Les autorités suivantes auront accès en ligne aux données du Registre officiel :


  • Le DFF en tant qu’autorité de contrôle ;
  • Les autorités pénales cantonales et fédérales,
  • Le Bureau de communication en matière de blanchiment d’argent (MROS),
  • Les autorités administratives de surveillance en matière de LBA,
  • Les autorités compétentes en matière d’assistance administrative fiscale,
  • Les autorités fiscales fédérales, cantonales ou communales dans l’exécution de leurs tâches en matière fiscales,
  • Les autorités de surveillance dans l’exécution des embargos décidés par les Ordonnances fédérales en application de la loi fédérale du 22 mars sur les embargos,
  • Le Service de renseignements de la Confédération,
  • Sans oublier l’Office fédéral de la statistique.


D’autres autorités auront accès sur demande écrite aux données du Registre fédéral. Au nombre de ces autorités, énumérées par la nouvelle loi, on compte :


  • Les offices du Registre foncier,
  • Les autorités d’exécution de la LFAIE,
  • Le SECO dans l’exécution des tâches prévues par la loi fédérale sur l’examen des investissements étrangers,
  • Les adjudicateurs de la Confédération, des cantons et des communes en application de la législation sur les marchés publics, et
  • Les autorités administratives de la Confédération, des cantons ou des communes dans l’examen et le versement des aides financières ou des indemnités.

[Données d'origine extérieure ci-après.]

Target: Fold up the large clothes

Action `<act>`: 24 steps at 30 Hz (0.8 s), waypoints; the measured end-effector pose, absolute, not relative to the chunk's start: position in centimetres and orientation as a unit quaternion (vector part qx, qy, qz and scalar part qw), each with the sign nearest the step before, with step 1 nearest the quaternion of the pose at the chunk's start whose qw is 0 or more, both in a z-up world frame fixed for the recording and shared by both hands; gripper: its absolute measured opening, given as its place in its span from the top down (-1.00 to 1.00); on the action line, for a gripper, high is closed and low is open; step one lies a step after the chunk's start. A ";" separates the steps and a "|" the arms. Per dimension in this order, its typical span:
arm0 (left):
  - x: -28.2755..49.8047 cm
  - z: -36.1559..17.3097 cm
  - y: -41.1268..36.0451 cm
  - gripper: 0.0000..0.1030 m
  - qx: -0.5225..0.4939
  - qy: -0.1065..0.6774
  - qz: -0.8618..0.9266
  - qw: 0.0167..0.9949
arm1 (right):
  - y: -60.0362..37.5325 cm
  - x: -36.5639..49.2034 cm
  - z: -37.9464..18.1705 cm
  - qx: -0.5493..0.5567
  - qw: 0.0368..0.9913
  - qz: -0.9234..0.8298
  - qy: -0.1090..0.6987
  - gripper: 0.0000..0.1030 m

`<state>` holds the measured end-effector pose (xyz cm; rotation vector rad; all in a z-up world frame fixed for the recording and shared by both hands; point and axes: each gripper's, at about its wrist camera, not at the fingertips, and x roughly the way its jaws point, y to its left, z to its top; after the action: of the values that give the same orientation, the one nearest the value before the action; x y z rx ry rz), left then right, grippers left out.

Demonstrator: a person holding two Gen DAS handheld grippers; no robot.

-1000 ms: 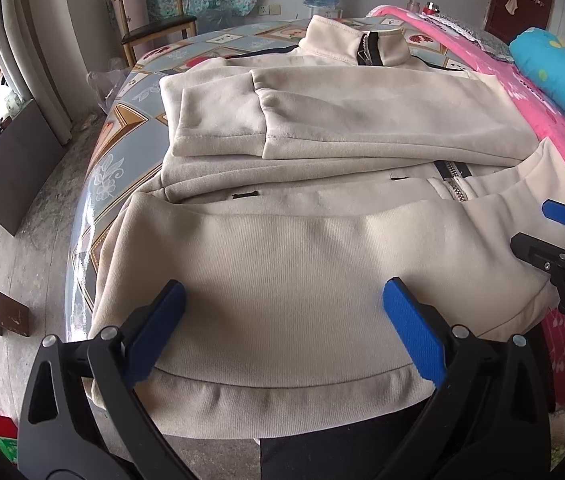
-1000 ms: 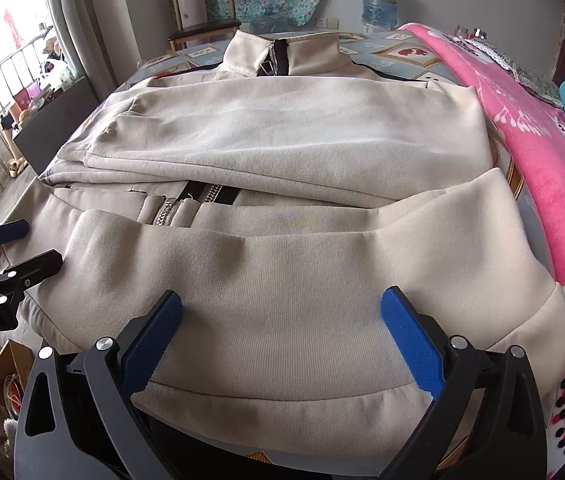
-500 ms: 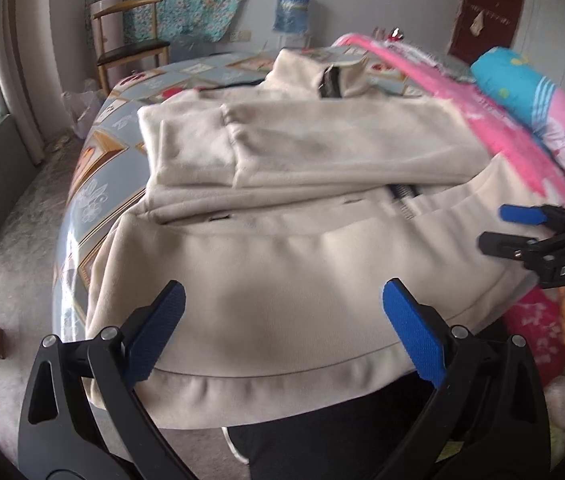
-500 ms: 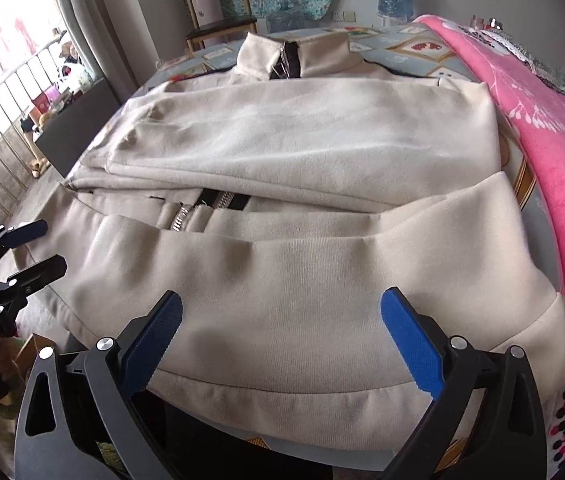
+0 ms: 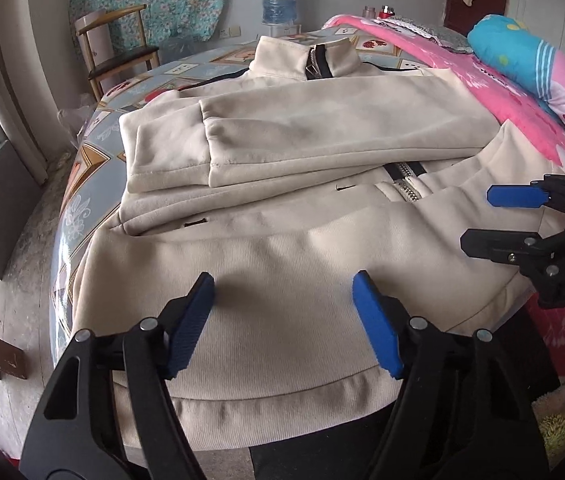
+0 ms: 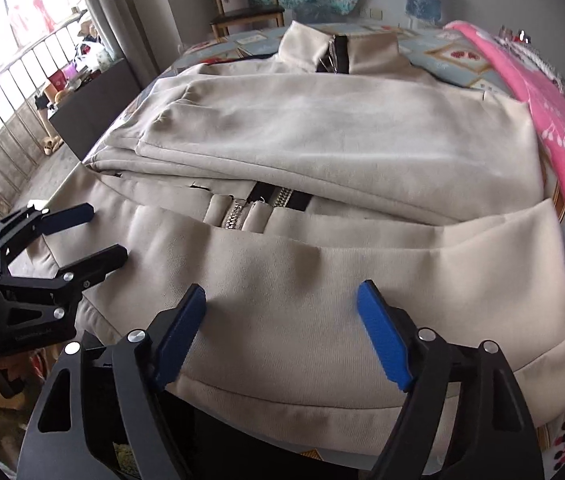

L’autorité qui tient le Registre officiel, l’autorité de contrôle de ce registre ainsi que les autorités des registres du commerce collaborent en vue de la bonne exécution de cette nouvelle loi.


Mais surtout, l’autorité de contrôle peut, certes à certaines conditions de façade prévues par la nouvelle loi, communiquer à des autorités étrangères exerçant des fonctions équivalentes des données non accessibles au public et des données personnelles, y compris relatives à des poursuites ou à des sanctions administratives ou pénales et des données sensibles relatives à des personnes morales.


Gageons que l’autorité de contrôle ne se privera pas d’exercer cette prérogative.



7.     Conclusion :


Le but de cette loi est toutefois clair : transmettre servilement à toute autorité qui en ferait la demande, les données ainsi consciencieusement récoltées.  Ainsi, en quelques années, toute la législation suisse protégeant la sphère privée en droit des affaires aura volé en éclats. Pour plaire aux gremiums sans légitimité démocratique de la nouvelle finance mondiale, la personne morale de droit suisse est passée de la garantie de son anonymat et du secret de ses affaires à la plus totale transparence. Cette évolution ne choque toutefois plus personne. Nous ne partageons pas cette indifférence. On s’étonnera tout d’abord de la non application de la LPD aux données ainsi récoltées et à leur transmission tous azimuts en Suisse et à l’étranger notamment. On regrettera également la contrainte supplémentaire que la conformité à cette nouvelle loi fera peser sur toutes les PME de notre pays. On déplorera ensuite l’appareil administratif supplémentaire que cette loi contribuera à instituer alourdissant d’autant le budget de nos collectivités. Il n’en demeure pas moins que, peu à peu, inexorablement, une charge administrative de moins en moins supportable alourdit et englue nos PME. Il convient de le réaliser et de le dénoncer à défaut de pouvoir s’y opposer.